夜明け前の西日本最高峰・石鎚山(1982メートル)に、ほら貝の音が響いた。7月1日午前5時、中腹にある石鎚神社中宮・成就社(愛媛県西条市)の「お山開き大祭」が始まり、神門が開かれた。本社にまつる神像「仁」「智」「勇」の3体を頂上社へ移す神事だ。それぞれ家内安全、産業繁栄、交通安全などの神徳を表す。
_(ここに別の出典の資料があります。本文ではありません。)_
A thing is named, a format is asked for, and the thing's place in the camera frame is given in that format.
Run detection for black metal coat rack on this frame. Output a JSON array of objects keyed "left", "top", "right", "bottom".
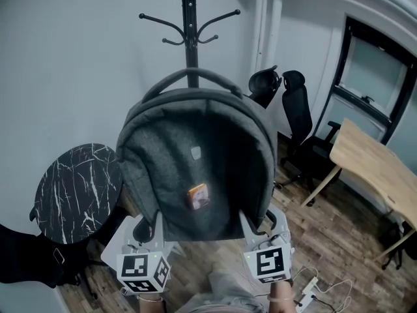
[{"left": 139, "top": 0, "right": 241, "bottom": 89}]

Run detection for orange photo badge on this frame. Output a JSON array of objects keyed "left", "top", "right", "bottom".
[{"left": 187, "top": 183, "right": 209, "bottom": 210}]

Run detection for black framed window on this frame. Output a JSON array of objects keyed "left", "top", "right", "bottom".
[{"left": 322, "top": 15, "right": 417, "bottom": 146}]

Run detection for light wooden desk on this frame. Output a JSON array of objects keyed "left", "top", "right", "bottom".
[{"left": 300, "top": 118, "right": 417, "bottom": 262}]

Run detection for person's left forearm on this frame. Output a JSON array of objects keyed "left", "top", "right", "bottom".
[{"left": 136, "top": 293, "right": 165, "bottom": 313}]

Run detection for black cable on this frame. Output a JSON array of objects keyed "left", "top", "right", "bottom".
[{"left": 311, "top": 294, "right": 340, "bottom": 313}]

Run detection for black office chair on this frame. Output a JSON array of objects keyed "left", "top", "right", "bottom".
[
  {"left": 275, "top": 70, "right": 341, "bottom": 207},
  {"left": 379, "top": 220, "right": 417, "bottom": 270},
  {"left": 248, "top": 65, "right": 281, "bottom": 109}
]

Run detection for person's grey trousers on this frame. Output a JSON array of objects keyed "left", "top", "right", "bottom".
[{"left": 175, "top": 269, "right": 271, "bottom": 313}]

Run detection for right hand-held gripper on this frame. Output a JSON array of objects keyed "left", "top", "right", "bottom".
[{"left": 239, "top": 207, "right": 296, "bottom": 284}]

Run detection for grey backpack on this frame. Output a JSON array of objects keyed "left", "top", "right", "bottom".
[{"left": 115, "top": 67, "right": 278, "bottom": 243}]

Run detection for black fabric bag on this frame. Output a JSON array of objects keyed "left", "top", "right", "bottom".
[{"left": 0, "top": 223, "right": 82, "bottom": 290}]

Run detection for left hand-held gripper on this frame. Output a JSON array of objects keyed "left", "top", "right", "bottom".
[{"left": 116, "top": 211, "right": 172, "bottom": 295}]

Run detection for person's right forearm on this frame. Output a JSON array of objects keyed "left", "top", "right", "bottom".
[{"left": 266, "top": 280, "right": 296, "bottom": 313}]

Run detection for white wall pipe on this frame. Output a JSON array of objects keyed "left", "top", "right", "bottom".
[{"left": 253, "top": 0, "right": 284, "bottom": 74}]

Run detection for white cable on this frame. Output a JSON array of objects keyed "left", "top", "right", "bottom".
[{"left": 289, "top": 265, "right": 354, "bottom": 313}]

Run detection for white power strip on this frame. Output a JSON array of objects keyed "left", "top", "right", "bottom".
[
  {"left": 301, "top": 276, "right": 319, "bottom": 295},
  {"left": 295, "top": 291, "right": 315, "bottom": 311}
]

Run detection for black marble round table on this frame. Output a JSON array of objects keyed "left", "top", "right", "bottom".
[{"left": 29, "top": 143, "right": 123, "bottom": 245}]

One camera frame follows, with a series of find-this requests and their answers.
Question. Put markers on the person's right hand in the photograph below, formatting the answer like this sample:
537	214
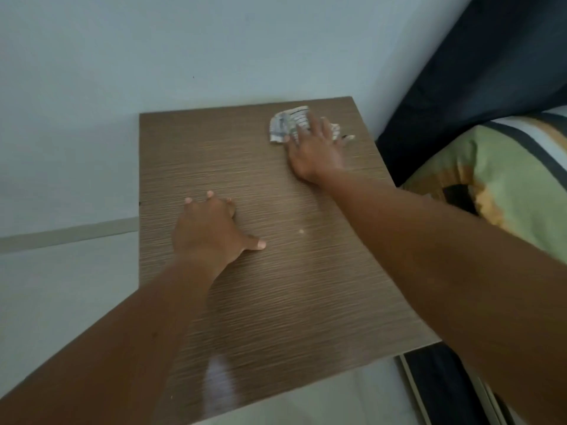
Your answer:
314	154

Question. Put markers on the person's left hand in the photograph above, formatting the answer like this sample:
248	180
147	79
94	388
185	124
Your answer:
208	234

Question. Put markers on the person's right little finger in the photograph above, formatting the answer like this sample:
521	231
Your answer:
347	138

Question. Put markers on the person's left thumb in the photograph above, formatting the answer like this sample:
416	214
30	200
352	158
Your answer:
253	244

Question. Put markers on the person's right thumb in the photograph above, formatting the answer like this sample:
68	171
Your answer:
291	138

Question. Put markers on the person's right middle finger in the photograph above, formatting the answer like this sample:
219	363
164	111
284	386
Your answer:
326	128

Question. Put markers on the white patterned cleaning cloth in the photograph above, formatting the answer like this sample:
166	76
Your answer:
285	122

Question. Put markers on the person's right forearm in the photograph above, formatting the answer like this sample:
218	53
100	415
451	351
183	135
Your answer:
465	278

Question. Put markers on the person's left forearm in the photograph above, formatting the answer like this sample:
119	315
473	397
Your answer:
110	345

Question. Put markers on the green striped pillow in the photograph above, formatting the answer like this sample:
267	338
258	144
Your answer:
514	176

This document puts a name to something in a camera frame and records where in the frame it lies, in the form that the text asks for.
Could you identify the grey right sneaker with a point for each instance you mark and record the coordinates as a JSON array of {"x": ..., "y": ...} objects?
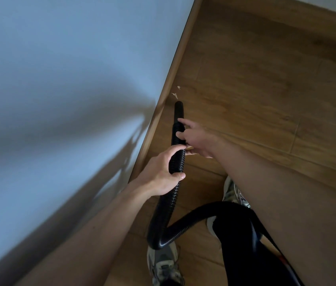
[{"x": 230, "y": 192}]

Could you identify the person's right hand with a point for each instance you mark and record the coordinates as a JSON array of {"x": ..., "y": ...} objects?
[{"x": 200, "y": 141}]

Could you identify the person's left forearm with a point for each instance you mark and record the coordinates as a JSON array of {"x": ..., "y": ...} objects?
[{"x": 93, "y": 235}]

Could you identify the person's left hand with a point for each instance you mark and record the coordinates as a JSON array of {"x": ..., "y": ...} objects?
[{"x": 154, "y": 175}]

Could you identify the grey sneaker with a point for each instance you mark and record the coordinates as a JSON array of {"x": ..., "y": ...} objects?
[
  {"x": 230, "y": 192},
  {"x": 163, "y": 266}
]

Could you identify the person's right forearm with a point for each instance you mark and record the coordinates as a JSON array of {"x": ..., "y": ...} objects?
[{"x": 290, "y": 214}]

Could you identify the black vacuum cleaner body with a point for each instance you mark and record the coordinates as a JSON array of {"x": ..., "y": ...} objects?
[{"x": 242, "y": 253}]

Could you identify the person's right thumb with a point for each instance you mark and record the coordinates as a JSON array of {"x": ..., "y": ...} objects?
[{"x": 182, "y": 135}]

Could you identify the wooden skirting board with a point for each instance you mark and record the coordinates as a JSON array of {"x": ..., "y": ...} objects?
[{"x": 168, "y": 86}]

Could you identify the grey left sneaker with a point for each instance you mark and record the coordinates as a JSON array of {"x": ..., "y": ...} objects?
[{"x": 163, "y": 266}]

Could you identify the person's left thumb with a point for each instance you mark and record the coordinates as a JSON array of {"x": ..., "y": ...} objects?
[{"x": 174, "y": 178}]

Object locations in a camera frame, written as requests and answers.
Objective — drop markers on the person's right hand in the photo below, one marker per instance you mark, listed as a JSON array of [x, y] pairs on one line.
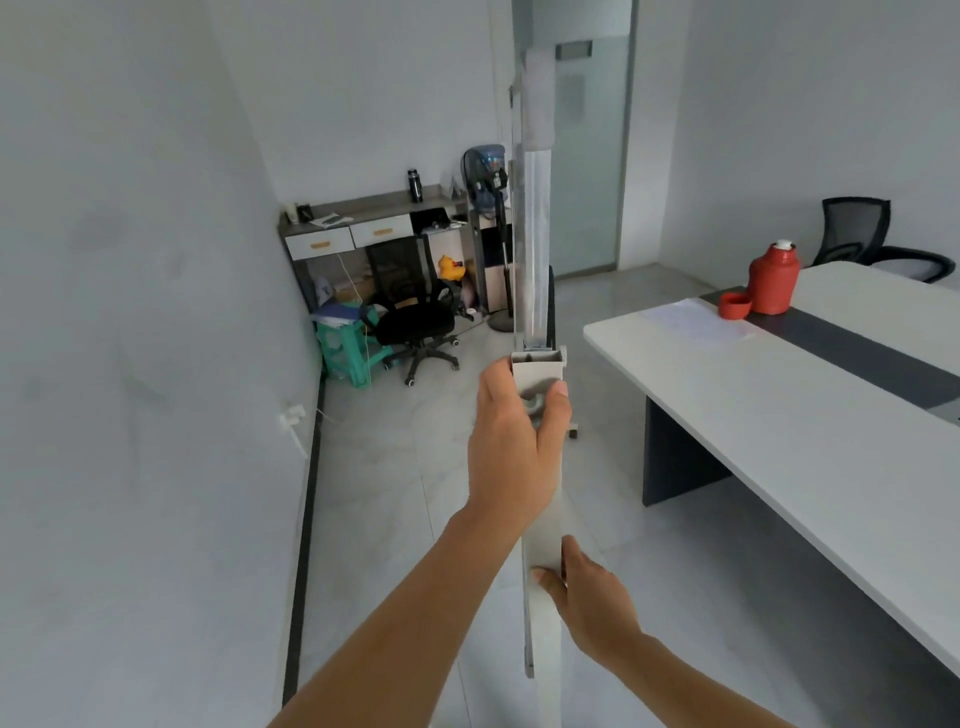
[[596, 607]]

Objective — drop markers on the person's left hand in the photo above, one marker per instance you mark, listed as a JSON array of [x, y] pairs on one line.
[[510, 450]]

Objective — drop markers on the person's right thumb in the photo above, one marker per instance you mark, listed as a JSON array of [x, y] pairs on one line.
[[546, 583]]

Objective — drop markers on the person's left thumb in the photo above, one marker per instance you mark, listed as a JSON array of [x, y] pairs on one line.
[[556, 412]]

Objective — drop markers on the grey metal stand post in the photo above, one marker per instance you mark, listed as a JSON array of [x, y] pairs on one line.
[[537, 262]]

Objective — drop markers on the person's left forearm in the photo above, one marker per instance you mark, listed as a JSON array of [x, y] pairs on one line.
[[405, 630]]

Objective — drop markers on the person's right forearm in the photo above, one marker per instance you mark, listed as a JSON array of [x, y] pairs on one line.
[[690, 690]]

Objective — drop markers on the black swivel office chair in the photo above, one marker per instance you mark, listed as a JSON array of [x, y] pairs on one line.
[[411, 315]]

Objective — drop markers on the yellow rubber duck toy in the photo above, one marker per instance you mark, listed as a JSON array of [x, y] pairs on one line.
[[450, 268]]

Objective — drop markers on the red thermos cup lid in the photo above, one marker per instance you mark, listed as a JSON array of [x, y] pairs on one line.
[[734, 306]]

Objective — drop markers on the green plastic stool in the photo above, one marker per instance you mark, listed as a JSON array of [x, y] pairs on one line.
[[346, 352]]

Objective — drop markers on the black standing fan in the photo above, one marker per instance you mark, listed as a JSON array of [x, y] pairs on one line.
[[487, 187]]

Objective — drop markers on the white and grey conference table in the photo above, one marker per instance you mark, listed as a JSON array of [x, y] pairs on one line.
[[795, 405]]

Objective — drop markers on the red thermos jug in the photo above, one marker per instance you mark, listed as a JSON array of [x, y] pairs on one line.
[[774, 279]]

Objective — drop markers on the frosted glass door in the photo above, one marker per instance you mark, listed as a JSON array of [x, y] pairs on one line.
[[592, 157]]

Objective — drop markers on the black water bottle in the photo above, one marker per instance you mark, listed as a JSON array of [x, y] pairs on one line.
[[415, 186]]

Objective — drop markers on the grey desk with white drawers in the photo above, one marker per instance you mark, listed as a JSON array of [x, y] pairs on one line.
[[352, 232]]

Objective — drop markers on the papers on desk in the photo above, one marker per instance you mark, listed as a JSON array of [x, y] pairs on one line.
[[331, 220]]

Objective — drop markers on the small black desk item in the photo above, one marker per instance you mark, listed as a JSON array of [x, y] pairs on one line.
[[304, 212]]

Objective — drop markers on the black mesh office chair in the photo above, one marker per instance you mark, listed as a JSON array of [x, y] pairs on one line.
[[862, 236]]

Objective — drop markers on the white wall plug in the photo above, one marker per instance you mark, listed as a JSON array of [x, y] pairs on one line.
[[293, 422]]

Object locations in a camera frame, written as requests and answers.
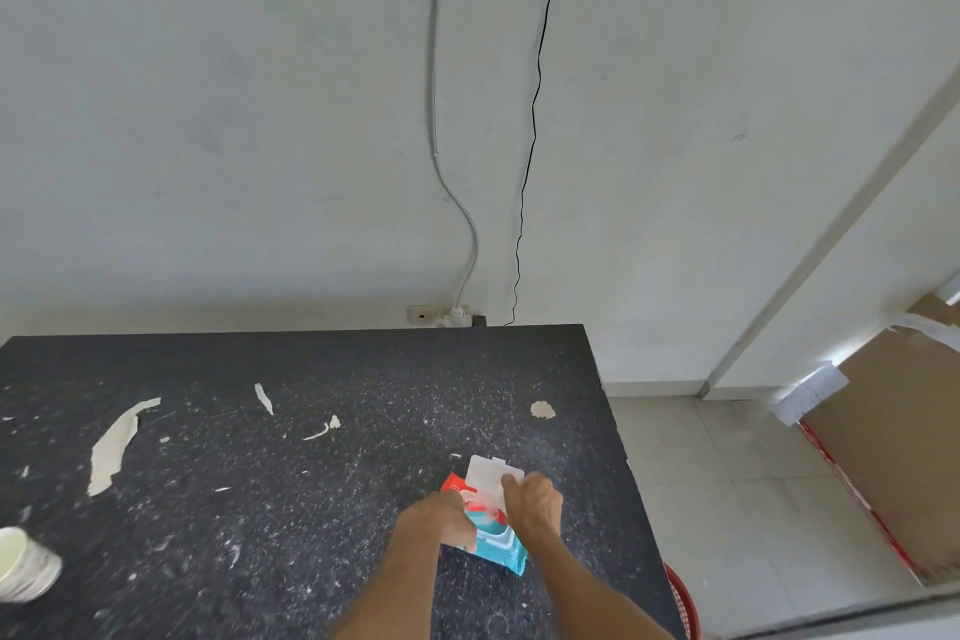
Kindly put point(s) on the person's left hand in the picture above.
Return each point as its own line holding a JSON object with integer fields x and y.
{"x": 436, "y": 519}

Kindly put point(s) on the person's right hand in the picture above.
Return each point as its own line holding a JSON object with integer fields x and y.
{"x": 536, "y": 506}

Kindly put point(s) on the person's right fingers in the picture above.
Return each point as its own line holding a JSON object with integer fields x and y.
{"x": 514, "y": 493}

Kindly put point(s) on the person's left fingers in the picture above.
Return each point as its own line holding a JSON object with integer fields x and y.
{"x": 465, "y": 523}

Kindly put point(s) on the teal wet wipes pack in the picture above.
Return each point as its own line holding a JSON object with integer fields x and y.
{"x": 489, "y": 536}

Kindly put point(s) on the person's left forearm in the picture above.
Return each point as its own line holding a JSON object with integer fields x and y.
{"x": 386, "y": 591}

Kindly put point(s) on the person's right forearm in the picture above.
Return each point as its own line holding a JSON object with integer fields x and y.
{"x": 596, "y": 591}

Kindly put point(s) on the white plug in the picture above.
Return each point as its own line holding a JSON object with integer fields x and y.
{"x": 455, "y": 318}

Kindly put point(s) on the red plastic stool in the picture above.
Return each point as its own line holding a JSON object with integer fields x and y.
{"x": 684, "y": 606}

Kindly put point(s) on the brown cardboard box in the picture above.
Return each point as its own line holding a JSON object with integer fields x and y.
{"x": 892, "y": 467}

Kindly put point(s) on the white paper cup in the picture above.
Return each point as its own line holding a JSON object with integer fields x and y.
{"x": 25, "y": 564}

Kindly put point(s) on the white wall socket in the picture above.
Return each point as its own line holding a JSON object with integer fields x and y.
{"x": 421, "y": 315}

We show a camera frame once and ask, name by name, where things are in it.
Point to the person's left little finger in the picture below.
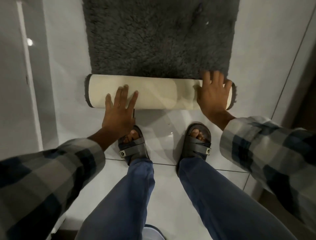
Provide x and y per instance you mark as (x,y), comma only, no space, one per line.
(108,102)

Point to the person's right little finger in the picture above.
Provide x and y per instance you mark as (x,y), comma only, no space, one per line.
(228,86)

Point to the person's right hand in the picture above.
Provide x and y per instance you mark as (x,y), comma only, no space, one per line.
(213,99)

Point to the person's left middle finger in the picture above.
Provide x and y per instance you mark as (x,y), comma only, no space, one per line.
(126,94)

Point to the white door panel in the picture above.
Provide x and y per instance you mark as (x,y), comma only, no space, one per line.
(14,86)

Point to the person's right forearm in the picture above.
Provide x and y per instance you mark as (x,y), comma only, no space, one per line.
(269,155)

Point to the person's left hand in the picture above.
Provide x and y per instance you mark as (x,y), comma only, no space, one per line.
(118,121)

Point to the person's leg blue jeans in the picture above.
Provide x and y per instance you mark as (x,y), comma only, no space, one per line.
(222,202)
(123,202)

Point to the person's left forearm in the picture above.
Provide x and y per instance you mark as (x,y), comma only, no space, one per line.
(49,183)

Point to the person's right leg blue jeans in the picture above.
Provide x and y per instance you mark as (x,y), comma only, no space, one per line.
(222,202)

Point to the person's left leg blue jeans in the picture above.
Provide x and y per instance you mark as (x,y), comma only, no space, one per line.
(123,202)

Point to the person's right middle finger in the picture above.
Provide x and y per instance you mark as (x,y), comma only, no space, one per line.
(214,78)

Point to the light blue round object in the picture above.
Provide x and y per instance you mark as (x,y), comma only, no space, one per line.
(153,233)

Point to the person's right thumb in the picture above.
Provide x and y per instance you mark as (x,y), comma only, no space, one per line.
(199,92)

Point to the gray shaggy rug cream backing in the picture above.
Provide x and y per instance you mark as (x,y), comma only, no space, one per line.
(160,37)

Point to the dark brown wooden door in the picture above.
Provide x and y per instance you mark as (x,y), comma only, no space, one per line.
(302,103)

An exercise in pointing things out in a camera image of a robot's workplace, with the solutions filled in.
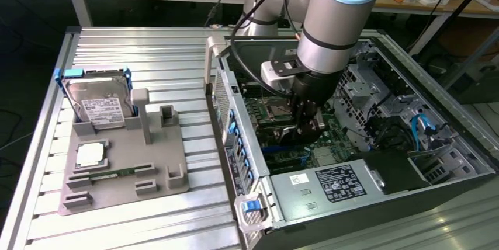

境内が明るくなった頃、白装束の信徒が神像を収めた木箱を背負い、神門を通って霊峰の頂へと向かった。夜明け前から石畳を打っていた雨は、いつしか霧雨に変わった。「ご神像が出る時は不思議と雨がやむんよ」。そばにいた年配の男性が、そうつぶやき、手を合わせた。

「ご縁が宝物」と語る老信徒

最後尾から遅れ、両手にステッキを握って歩く男性がいた。宇和島市の岡田広さん(78)。ロープウェーがなかった約60年前から、石鎚山に登り続けているという。「山開きではいろんな人に出会う。そのご縁が私の宝物」と笑った。一方、「昔は列が途切れることがないくらい、たくさん人がおった。宇和島からも大型バス3台で来ていたが、今年は12人。若者はおらんなってしもうた」ともこぼした。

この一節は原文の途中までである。